PERHAPS there is no story more dear to the heart of the Christian Scientist than that of the deliverance of the three young Hebrew captives from Nebuchadnezzar's fiery furnace. It is, indeed, so familiar to all of us, even to those who have hitherto been only casual readers of the Bible, that it needs no repetition here. There is one point, however, in connection with it which, though often dwelt upon, has particularly interested at least one student of Christian Science of late, and it is this: that after Shadrach, Meshach, and Abed-nego were finally released, not only were their clothes unhurt and the hair of their heads unsinged, but not even "the smell of fire had passed on them."

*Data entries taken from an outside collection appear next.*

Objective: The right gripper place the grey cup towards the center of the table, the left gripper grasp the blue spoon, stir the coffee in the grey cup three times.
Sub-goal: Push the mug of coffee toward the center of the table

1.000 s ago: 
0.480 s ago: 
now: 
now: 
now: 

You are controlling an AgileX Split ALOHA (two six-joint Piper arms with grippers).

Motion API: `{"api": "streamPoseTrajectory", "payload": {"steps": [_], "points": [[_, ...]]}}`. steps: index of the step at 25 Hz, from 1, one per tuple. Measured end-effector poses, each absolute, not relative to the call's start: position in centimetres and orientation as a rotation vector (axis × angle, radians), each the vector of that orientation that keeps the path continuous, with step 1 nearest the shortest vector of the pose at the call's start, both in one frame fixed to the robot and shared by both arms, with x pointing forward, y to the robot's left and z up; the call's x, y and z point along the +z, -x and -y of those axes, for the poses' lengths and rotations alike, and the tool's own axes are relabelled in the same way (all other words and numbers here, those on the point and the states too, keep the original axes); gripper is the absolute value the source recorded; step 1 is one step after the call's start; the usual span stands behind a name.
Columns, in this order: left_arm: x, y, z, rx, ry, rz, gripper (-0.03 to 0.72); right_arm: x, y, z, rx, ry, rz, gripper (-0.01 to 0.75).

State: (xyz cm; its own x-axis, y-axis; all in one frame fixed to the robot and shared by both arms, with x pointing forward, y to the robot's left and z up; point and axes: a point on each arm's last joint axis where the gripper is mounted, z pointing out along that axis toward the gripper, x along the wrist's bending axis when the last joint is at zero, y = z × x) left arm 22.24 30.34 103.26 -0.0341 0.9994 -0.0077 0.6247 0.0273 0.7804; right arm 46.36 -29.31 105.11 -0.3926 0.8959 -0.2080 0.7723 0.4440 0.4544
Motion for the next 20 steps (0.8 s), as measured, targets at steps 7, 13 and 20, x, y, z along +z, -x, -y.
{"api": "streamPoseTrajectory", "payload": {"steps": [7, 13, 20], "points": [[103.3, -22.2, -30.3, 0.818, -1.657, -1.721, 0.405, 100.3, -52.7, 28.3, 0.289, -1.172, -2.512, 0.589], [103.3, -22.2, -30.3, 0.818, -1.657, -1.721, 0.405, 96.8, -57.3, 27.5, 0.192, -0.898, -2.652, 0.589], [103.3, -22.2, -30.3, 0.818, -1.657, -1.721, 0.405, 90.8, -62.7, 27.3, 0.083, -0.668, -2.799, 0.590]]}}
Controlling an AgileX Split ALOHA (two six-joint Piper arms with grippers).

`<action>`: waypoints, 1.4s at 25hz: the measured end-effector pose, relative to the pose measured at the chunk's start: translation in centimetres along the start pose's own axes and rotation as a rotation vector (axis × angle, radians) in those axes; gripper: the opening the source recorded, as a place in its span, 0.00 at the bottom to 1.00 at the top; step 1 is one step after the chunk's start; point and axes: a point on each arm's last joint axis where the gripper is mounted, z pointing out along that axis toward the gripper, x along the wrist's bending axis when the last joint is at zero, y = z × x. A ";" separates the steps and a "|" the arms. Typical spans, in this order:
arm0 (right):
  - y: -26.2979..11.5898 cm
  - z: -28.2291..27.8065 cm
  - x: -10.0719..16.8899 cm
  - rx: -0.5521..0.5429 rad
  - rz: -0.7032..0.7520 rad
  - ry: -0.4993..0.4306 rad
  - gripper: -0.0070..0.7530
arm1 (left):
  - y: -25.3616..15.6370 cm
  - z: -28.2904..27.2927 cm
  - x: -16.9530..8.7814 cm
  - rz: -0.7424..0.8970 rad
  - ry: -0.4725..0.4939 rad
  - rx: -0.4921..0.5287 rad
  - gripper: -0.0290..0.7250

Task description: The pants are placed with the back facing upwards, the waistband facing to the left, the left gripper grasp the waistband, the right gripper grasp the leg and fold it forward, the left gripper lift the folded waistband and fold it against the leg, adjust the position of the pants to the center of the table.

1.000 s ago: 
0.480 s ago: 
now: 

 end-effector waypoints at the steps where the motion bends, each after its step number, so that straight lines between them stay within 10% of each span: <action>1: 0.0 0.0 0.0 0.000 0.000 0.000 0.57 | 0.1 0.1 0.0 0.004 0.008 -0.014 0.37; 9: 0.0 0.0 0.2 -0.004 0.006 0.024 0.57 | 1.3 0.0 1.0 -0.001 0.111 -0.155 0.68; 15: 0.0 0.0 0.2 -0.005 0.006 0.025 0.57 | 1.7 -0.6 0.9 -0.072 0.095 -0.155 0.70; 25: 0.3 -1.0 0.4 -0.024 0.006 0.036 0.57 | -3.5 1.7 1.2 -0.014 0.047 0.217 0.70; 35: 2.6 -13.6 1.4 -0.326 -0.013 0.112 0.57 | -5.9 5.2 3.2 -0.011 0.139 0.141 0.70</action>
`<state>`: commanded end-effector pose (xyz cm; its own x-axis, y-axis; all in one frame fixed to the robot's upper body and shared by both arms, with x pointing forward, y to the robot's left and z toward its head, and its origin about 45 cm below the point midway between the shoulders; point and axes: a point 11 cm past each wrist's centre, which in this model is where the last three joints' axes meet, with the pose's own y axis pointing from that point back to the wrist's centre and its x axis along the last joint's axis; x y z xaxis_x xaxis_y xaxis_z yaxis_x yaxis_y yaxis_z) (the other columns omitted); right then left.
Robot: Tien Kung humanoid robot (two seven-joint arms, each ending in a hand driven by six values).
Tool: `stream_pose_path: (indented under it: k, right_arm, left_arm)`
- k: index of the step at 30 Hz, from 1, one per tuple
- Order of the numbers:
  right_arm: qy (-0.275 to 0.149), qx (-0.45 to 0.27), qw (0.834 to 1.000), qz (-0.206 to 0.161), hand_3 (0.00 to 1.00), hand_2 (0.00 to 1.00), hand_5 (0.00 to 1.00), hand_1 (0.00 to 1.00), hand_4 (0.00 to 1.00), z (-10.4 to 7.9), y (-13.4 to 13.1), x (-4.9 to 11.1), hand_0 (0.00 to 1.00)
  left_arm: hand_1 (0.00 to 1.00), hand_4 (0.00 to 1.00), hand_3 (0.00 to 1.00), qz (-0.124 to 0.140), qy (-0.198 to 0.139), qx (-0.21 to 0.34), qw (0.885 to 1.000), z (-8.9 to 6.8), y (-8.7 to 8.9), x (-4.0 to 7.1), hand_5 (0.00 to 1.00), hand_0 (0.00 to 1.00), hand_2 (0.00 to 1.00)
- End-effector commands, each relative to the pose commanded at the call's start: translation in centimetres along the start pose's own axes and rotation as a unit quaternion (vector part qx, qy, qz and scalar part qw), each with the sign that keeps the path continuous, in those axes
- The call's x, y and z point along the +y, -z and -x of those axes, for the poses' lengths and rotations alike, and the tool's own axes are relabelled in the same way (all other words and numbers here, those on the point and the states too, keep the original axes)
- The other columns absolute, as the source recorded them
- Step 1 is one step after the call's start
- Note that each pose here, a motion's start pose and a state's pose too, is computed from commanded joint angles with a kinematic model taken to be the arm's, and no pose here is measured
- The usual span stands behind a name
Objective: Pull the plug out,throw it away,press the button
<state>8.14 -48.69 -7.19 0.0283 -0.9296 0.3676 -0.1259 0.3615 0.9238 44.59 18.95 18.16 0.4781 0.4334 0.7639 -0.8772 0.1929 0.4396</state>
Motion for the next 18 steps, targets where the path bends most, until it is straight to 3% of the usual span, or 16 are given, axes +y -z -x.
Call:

"The smell of fire,"—that is where one endeavoring to understand the Scriptures in their true spiritual meaning and import may well give pause; for what, metaphysically speaking, is the smell of the fire? Is it not the remembrance of it, the sting of it, the resentment over it? ''The smell of fire" is the acknowledgment that an evil happened. It means that evil has a history. It means that although the fire is out now, it once existed, and we were in it. So insistently does this last argument seem to cling to consciousness that some of us go through the fire and every one smells smoke on us for years afterwards. When such is the case, can it be said that we, like those three of long ago, have come through the experience untouched?
Let us refuse to allow error to attach itself to us in any way, shape, or manner. Its claim that it once had activity, presence, power, cause, intelligence, or law is a false and spurious claim, and should be seen and handled only as its last, desperate effort, since all else has failed, to get itself perpetuated as a belief of memory. Let us refuse to give it life, even to that extent. Let us refuse to admit that evil ever had either a beginning or an ending. Let us refuse to admit that it ever was at all, even for one unholy moment. This, of course, by no means implies that we should not give grateful thanks for our deliverance from the belief in it, at the right time and in the right place, with the pure desire to help someone else who may be going through a similar experience. It only means that it does not facilitate the elimination of "the smell of fire" from our garments if we drag the remembrance of it around with us wherever we go, brooding over it unnecessarily in private, talking of it unnecessarily in public, and seeming to take a melancholy delight in recounting its unpleasant details. Will it daily grow beautifully less by any such procedure?